Z Test Statistics Formula – Example #2
Suppose an investor looking to analyze the average daily return of the stock of one the company is greater than 1% or not? So investors picked up a random sample of 50 and return is calculated and has a mean of 0.02 and investors considered standard deviation of mean is 0.025.
So, in this case, the null hypothesis is when the mean is 3% and the alternative hypothesis is that of mean return is higher than 3%. Investors assume alpha of 0.05% is selected as a two-tailed test and 0.025% of the sample in each tail and alpha critical value is either 1.96 or -1.96. So if the result of the Z test is less or greater than 1.96 null hypothesis will be rejected.
Solution:
Z Test Statistics is calculated using the formula given below
Z Test = (x̄ – μ) / (σ / √n)
- Z Test = (0.02 – 1%) / (0.025/ √50)
- Z Test = 2.83
So from the above calculation investors will come to conclusion and he will reject the null hypothesis because the result of z is greater than 1.96 and come to an analysis that the average daily return of the stock is more than 1%.

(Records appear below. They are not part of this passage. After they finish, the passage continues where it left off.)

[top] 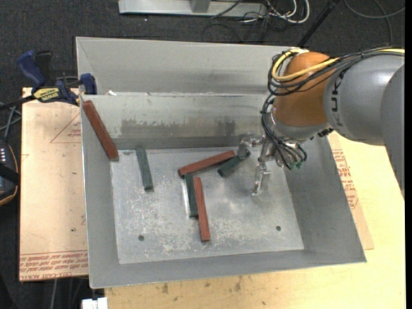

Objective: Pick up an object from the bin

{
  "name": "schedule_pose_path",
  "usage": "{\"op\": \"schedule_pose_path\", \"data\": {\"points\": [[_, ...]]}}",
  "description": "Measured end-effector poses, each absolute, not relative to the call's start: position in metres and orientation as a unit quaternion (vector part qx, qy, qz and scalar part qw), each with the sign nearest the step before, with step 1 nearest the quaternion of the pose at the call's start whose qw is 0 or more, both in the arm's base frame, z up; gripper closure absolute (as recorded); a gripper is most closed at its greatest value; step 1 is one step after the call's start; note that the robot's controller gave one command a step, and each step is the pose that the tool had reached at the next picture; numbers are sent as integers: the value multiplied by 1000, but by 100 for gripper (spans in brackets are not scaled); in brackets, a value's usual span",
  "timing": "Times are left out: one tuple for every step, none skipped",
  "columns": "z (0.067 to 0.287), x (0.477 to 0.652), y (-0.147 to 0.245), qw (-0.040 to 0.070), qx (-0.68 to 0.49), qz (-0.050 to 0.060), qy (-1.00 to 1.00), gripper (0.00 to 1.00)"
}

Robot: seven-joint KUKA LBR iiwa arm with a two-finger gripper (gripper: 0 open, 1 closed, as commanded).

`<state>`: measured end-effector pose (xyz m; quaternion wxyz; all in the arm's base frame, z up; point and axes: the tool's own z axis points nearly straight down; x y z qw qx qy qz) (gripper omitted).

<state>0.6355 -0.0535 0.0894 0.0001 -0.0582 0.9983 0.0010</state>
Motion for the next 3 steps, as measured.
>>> {"op": "schedule_pose_path", "data": {"points": [[83, 643, -48, 1, -83, 1, 997, 0], [78, 627, 57, 3, -252, 0, 968, 100], [77, 626, 56, 2, -251, 1, 968, 0]]}}
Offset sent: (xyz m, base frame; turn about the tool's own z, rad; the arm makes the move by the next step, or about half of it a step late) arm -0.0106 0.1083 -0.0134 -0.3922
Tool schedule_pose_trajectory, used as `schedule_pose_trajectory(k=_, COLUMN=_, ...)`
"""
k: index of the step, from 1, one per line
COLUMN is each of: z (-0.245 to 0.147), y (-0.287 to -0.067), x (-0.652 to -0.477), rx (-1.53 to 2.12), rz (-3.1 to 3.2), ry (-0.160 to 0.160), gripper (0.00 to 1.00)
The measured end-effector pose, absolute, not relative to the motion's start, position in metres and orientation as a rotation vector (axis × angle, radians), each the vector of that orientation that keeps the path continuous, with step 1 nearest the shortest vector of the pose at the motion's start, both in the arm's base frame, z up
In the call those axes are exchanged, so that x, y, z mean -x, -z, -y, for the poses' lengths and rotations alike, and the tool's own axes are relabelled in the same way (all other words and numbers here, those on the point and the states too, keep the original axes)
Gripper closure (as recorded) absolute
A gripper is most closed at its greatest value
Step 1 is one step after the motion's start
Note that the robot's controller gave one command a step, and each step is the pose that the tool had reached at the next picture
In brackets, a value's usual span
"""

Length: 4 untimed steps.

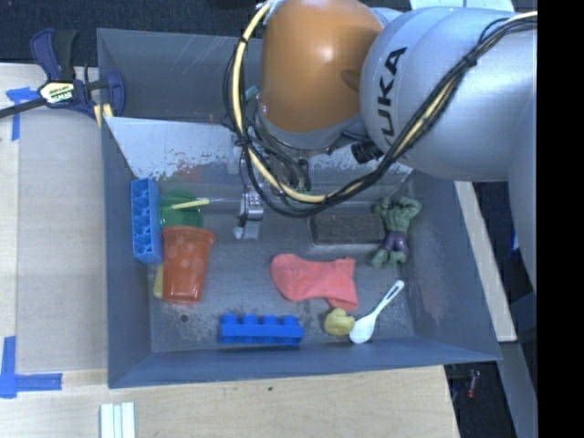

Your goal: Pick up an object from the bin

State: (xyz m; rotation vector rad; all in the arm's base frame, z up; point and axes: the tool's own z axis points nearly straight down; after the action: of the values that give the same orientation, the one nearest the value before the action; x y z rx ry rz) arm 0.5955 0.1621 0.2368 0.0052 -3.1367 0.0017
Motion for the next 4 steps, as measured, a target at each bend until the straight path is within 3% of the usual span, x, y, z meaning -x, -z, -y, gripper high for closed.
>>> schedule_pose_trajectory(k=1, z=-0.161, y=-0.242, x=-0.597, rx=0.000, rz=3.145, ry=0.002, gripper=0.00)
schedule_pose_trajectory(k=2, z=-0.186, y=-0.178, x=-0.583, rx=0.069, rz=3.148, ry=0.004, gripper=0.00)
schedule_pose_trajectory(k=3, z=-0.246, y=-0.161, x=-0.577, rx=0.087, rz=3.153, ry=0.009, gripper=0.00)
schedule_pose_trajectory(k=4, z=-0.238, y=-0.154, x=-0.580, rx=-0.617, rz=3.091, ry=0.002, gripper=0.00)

Z Test Statistics Formula – Example #3
An insurance company is currently reviewing its current policy rates when originally settings the rate they believe that the average claim amount will be a maximum of Rs 180000. The company is concern about that true mean actually higher than this. The company randomly select 40 sample claim and calculate sample mean of Rs 195000 assuming a standard deviation of Claim is Rs 50000 and set alpha as 0.05. So z test to be performed to see insurance company should be concerned or not.
Solution:
Z Test Statistics is calculated using the formula given below
Z Test = (x̄ – μ) / (σ / √n)
- Z Test = (195000 – 180000) / (50000 / √40)
- Z Test = 1.897
Step – 1 Set the Null hypothesis
Step – 2 calculate the test statistics
So if you put all available figures in z test formula it will give us z test results as 1.897
Step – 3 Set Rejection region
Considering alpha as 0.05 let’s say rejection region is 1.65
Step – 4 Conclude
As per z test results, we can see that 1.897 is greater than the rejection region of 1.65 so the company fails to accept the null hypothesis and the insurance company should be concerned about their current policies.
Explanation
- First, determine the average of the sample (It is a weighted average of all random samples).
- Determine the average mean of the population and subtract the average mean of the sample from it.
- Then divide the resulting value by the standard deviation divided by the square root of a number of observations.
- Once the above steps are performed z test statistics results are calculated.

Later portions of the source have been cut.